Give the number of lines in the listing that contain "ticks", with no other words.
──────── Provided data ────────
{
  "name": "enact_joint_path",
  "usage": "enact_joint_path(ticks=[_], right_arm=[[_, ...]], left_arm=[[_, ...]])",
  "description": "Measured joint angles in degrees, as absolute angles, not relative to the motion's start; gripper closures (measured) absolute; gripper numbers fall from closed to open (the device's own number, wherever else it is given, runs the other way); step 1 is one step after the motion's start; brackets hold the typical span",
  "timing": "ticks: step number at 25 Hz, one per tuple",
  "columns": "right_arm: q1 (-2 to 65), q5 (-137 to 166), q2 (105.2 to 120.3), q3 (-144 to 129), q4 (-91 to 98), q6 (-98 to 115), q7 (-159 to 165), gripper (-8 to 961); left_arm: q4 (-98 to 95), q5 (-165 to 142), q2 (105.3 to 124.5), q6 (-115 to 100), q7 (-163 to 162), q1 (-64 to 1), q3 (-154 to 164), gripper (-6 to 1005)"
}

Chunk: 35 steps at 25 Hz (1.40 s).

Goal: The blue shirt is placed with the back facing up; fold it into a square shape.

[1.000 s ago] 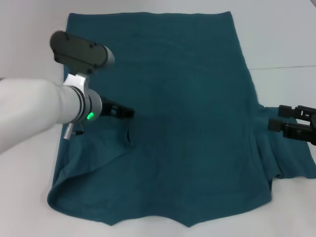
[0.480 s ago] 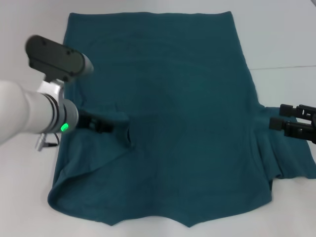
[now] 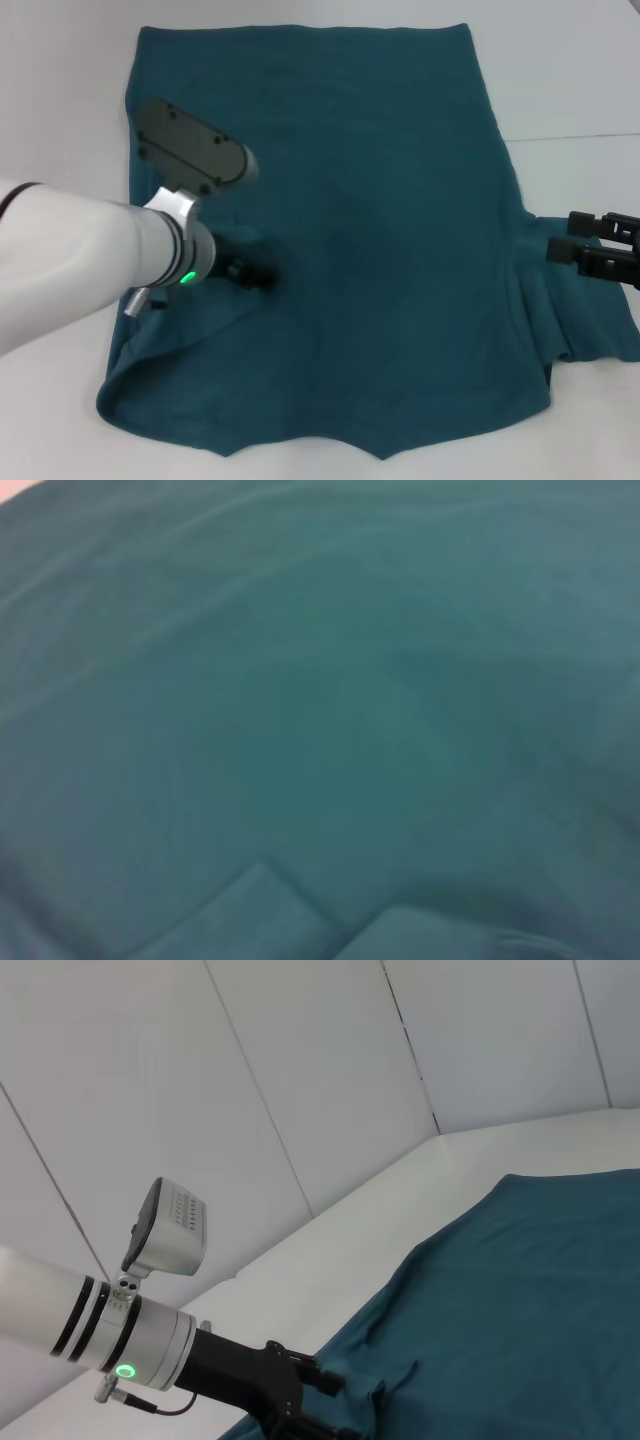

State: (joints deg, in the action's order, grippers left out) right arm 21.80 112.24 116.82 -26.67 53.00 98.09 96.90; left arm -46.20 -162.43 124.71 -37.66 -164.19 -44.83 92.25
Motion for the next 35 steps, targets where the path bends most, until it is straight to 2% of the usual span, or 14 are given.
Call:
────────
### Result for this task
2